No-No-Badkitty said:


> Pardon my ignorance...
> 
> What is a morph?
> 
> Thanks



Try frosting your beater to http://www.dimensionsmagazine.com/images/moving/morph_intro.html and you might move to Thighville.


----------



## Cors

Mandy Blake.


----------



## Adamantoise

Teighlor was the first BBW I saw on the net-I remember seeing a picture of her in the 2000 edition of the Guiness Book Of Records,and going,''Wooooooow...."


----------



## S13Drifter

My first was Ivy. I I was never sure of what I liked in women, but when I was surfing the web I found her and it introduced me to this whole world I knew nothing about or that it existed. I was Just amazed by her eyes and her body. After some more searching about what a BBW was, I am proud to be a FA! <(^^')>


----------



## candygodiva

lipmixgirl said:


> CANDY GODIVA!!!!!!
> back in like 2003...
> 
> woo... :wubu:



Awwriiiiiight!

:wubu: Love you to Darlin'!
Hugs and CandyKisses
:kiss2::kiss2::kiss2:


----------



## largenlovely

thanks so much guys  it's so nice of y'all to bring up my name. lots of smooches and hugs for ya :kiss2::blush:


----------



## GratefulFA

Before the net I was a member of her leading edge, size centered bulletin board system out in the high desert around 1990 or so.
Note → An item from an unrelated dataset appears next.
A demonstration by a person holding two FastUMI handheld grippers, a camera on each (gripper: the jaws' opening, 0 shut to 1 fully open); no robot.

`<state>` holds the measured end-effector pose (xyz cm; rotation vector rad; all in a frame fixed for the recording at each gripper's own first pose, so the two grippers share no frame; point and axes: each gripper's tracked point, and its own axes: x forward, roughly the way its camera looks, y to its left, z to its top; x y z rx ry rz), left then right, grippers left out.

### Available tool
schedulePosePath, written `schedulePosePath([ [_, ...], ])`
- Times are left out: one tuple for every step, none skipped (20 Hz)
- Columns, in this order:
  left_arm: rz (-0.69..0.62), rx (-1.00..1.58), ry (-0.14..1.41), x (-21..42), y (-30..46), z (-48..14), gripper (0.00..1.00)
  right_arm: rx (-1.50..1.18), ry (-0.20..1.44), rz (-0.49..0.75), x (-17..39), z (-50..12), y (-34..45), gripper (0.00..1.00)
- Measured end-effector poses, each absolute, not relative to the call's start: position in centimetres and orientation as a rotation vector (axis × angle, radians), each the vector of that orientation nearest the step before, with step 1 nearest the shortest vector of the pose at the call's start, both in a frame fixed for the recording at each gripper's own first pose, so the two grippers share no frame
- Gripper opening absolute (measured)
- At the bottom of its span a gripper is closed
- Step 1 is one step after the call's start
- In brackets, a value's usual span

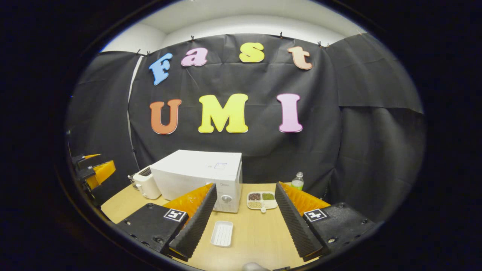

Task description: Open the microwave oven with the left hand, put the food in, and close the microwave oven.

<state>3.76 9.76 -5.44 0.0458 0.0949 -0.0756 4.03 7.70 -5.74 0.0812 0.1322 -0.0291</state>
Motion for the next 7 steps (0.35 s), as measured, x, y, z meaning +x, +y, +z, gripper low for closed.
schedulePosePath([
  [-0.079,0.047,0.094,3.89,9.62,-5.27,0.96,0.081,0.128,-0.029,4.05,-5.68,7.74,0.99],
  [-0.081,0.048,0.093,3.84,9.63,-5.22,0.96,0.079,0.124,-0.032,4.0,-5.53,7.66,0.99],
  [-0.083,0.048,0.09,3.9,9.52,-5.06,0.96,0.08,0.119,-0.034,4.07,-5.43,7.55,0.99],
  [-0.084,0.048,0.091,3.99,9.55,-5.14,0.96,0.08,0.118,-0.036,4.06,-5.33,7.56,0.99],
  [-0.088,0.048,0.089,4.05,9.37,-5.03,0.96,0.08,0.116,-0.039,4.11,-5.3,7.47,0.92],
  [-0.091,0.048,0.09,4.03,9.31,-4.96,0.96,0.081,0.115,-0.04,4.15,-5.23,7.51,0.92],
  [-0.097,0.047,0.088,4.06,9.15,-4.94,0.96,0.081,0.113,-0.038,4.15,-5.2,7.61,0.92],
])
An xt and a 2400 modem. wow


----------



## Speak

ahh, my first post. I've been a Dimensions fan since my Packard Bell 486 would slowly dial up www.pencomputing.com/dim . . . 
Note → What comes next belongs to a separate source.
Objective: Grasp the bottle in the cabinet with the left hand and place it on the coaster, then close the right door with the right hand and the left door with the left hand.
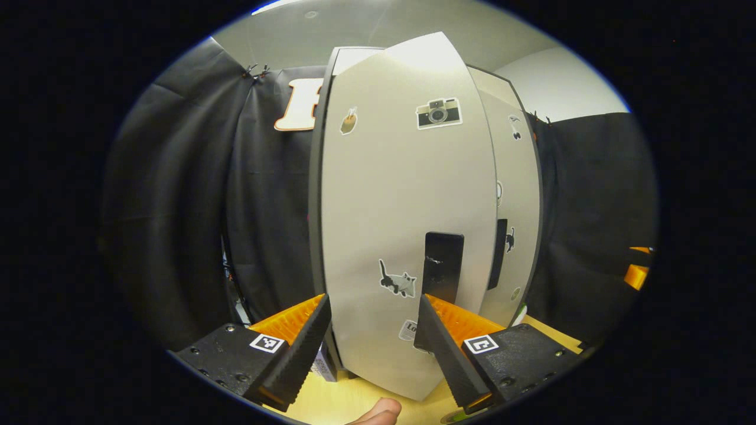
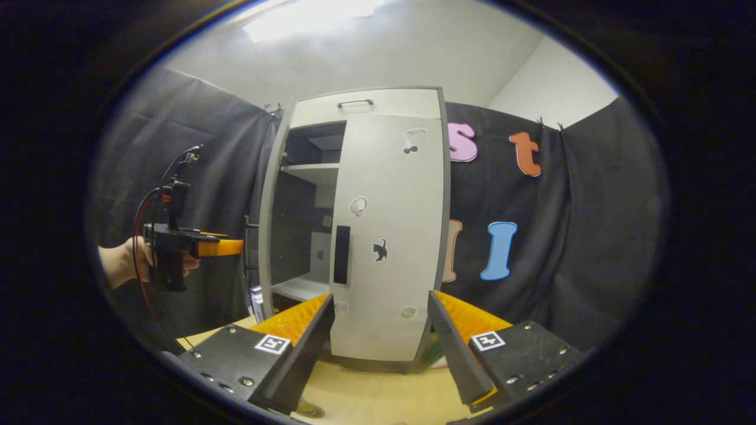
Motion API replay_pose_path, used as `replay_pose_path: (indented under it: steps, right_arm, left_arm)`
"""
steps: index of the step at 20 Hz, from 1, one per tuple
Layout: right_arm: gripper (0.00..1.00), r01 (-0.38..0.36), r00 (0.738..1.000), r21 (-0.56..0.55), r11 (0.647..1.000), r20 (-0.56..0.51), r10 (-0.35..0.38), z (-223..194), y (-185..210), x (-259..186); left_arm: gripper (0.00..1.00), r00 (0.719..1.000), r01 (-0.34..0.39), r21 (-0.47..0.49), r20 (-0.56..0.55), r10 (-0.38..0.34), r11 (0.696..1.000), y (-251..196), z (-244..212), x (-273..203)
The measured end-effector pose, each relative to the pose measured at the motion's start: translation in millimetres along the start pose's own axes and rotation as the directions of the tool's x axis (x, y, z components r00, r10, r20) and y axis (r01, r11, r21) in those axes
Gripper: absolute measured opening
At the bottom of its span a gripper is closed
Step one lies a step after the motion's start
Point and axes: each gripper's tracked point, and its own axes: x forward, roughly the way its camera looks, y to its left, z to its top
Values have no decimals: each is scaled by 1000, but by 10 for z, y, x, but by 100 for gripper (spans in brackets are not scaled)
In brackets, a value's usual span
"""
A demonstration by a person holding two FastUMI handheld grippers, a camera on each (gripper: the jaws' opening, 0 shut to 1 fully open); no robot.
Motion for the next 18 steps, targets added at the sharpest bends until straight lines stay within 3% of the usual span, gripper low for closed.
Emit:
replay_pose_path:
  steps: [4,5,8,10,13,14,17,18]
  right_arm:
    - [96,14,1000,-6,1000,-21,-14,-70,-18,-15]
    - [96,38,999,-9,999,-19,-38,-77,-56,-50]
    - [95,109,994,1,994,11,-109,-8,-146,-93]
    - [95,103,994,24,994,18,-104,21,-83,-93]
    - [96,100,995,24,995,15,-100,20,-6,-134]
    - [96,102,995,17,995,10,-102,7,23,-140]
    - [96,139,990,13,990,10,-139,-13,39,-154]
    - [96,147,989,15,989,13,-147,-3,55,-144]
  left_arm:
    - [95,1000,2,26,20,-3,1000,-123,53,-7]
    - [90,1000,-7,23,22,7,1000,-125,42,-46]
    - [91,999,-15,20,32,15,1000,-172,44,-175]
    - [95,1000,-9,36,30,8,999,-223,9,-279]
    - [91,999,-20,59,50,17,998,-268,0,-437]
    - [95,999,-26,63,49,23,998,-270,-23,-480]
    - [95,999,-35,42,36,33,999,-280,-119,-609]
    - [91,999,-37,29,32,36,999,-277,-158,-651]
Yeah, so I've been lurking . . like forever. I've seen lots come and go. 

B&FA, my first morphs

Nancy Goddess eating cake poolside while in the pool. She just had the look of confidence and knew she was dead-sexy. 

I remember Roberta Smallwood, Besty, Feeder. The shorts from Buf about blossoming wives . . .

Thanks for nearly 15 years of quality contribution from all of you, I appreciate it.


----------



## Roy C.

Flabulous Cindy. I anxiously awaited her monthly updates.


----------



## Ivy

S13Drifter said:


> My first was Ivy. I I was never sure of what I liked in women, but when I was surfing the web I found her and it introduced me to this whole world I knew nothing about or that it existed. I was Just amazed by her eyes and her body. After some more searching about what a BBW was, I am proud to be a FA! <(^^')>



awww you are super sweet!  i'm glad you found the community! xo


----------



## fatgirl33

dclxvi_rhps said:


> Angel - she was simply spectacular. Roberta Smallwood was another early fascination along with Subgirlie who sadly vanished from the scene many years ago.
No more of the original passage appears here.